BA9CC741-4B38-491F-853F-219EBCC7AEF4The anxiety about which Dodd wrote has to do with our relationship with God — or the gods in the case of the pagans.  At the end of the day, after the last bull or lamb or goat has been sacrificed, can we ever be sure that we have appeased the gods?  Have we done the rituals correctly?  Are the gods happy or upset with our performance?  In the pagan world we never really know; and if we worry about those sorts of things, then the anxiety will never end.

This is where Jesus offers us a radically different approach.  At the end of the day it doesn’t really mattter how many bulls we have sacrificed or whether everything has been ritually correct.  That’s because salvation is not a commodity to be bought or earned, but rather it is a gift to be accepted.  Salvation is a gesture of love from a generous God as well as a relationship to be lived.  But it is definitely not the result of some heartless contractual relationship.

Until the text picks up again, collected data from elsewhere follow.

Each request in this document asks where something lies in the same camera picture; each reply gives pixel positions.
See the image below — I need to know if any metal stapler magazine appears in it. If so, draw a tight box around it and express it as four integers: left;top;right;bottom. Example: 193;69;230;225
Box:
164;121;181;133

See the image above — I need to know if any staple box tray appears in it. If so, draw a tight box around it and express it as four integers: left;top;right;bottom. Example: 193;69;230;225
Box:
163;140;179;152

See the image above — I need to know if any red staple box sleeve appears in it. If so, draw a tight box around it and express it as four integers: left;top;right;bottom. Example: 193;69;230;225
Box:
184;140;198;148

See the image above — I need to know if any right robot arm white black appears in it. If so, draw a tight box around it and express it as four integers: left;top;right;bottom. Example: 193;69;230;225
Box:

That provides the context for Luke 17: 20-25, a passage in which Jesus brushes aside the legalism and says that the kingdom of God is to be found within us.  God’s kingdom is no visible state with magistrates and a legislative code designed to appease a demanding god.  Rather, the kingdom of God rests on the awareness that God loves us and reaches out to us — sometimes even in spite of ourselves.

So it is that Jesus reminds us of a different path to God — one in which God is not some distant observer.  Instead, God loves us and walks with us through the toughest moments of life and in the moments of greatest joy.  Jesus reassures us that God is no fearsome judge, looking to trip us up or catch us unawares when we stumble.  And finally God is not some distant or aloof being.  Rather like a parent or a friend, the Lord beckons us to make a place for him in our hearts.

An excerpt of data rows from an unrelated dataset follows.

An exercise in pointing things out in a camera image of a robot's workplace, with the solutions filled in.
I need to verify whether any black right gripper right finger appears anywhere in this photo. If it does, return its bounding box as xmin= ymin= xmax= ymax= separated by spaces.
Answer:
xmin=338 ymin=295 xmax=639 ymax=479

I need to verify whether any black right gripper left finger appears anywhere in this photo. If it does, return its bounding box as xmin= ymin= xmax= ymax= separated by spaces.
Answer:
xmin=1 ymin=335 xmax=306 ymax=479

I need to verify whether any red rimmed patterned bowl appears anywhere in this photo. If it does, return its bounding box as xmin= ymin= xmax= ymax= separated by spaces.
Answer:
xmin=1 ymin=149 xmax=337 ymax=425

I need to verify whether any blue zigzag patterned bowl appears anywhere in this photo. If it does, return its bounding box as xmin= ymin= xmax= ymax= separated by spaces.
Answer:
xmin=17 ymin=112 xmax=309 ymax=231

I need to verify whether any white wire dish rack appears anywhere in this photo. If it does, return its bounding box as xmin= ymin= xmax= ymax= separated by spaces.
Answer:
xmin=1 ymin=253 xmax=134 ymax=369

To my mind, at least, that’s what Jesus intends as he speaks to us of the kingdom of God within us.  That’s how Jesus reassures us that God prefers a pure heart — one in which there’s room for God to live and love.  Make no mistake about this, however.  In such a heart are found the normal anxieties of human life.  But never for a minute should there be a doubt about God’s love for us.  That, I would submit, is the good news of the gospel.  That’s the gospel of the Lord.

C715E218-0F04-4404-9F9D-716B0512DB0CNOTES

+Perhaps the highlight of the week for me was my arrival in New York for a meeting.  As the taxi turned onto the block where the hotel was located, it was clear that something was amiss.  Stretched out ahead of us were a block and a half of fire trucks, and the street was pretty much blocked off.  Thankfully the hotel was at the near end of the block, and so I could get out and cross the street and enter the hotel.  That’s when I realized that all those trucks were there to visit the hotel.  There had been a fire, and it was quite a while before I could check in.  Besides the aroma of smoke, most of the elevators were out for a couple of days.  That made a trip up or down a major expedition.  On Sunday morning it took twenty minutes of waiting to get an elevator down.  I assumed that it was the rush to get to church, since that’s where I was headed.

+I was happy to read in our School of Theology newsletter that our confrere Fr. Dale Launderville has been elected president of the Catholic Biblical Association.  Fr. Dale is dean of the School of Theology at Saint John’s and is a prolific and respected researcher and writer.

+Today’s post is a sermon I delivered this week on Luke 17: 20-25.

+One of the surprises of the Camino to Santiago was the visit that we made to the cathedral in Astorga.  The town itself dates back to Roman times, but obviously the cathedral arrived a bit later.  It is filled with dramatic gilded side chapels, as the third photo indicates.

+Thanksgiving is my favorite holiday of the year, and not just because there is no vigil Mass that keeps us up well into the night.  Our normal routine is to gather for Mass at 11 am on Thanksgiving Day, and shortly afterwards we head to the refectory to enjoy the traditional feast.  In advance, I wish you a very happy Thanksgiving Day!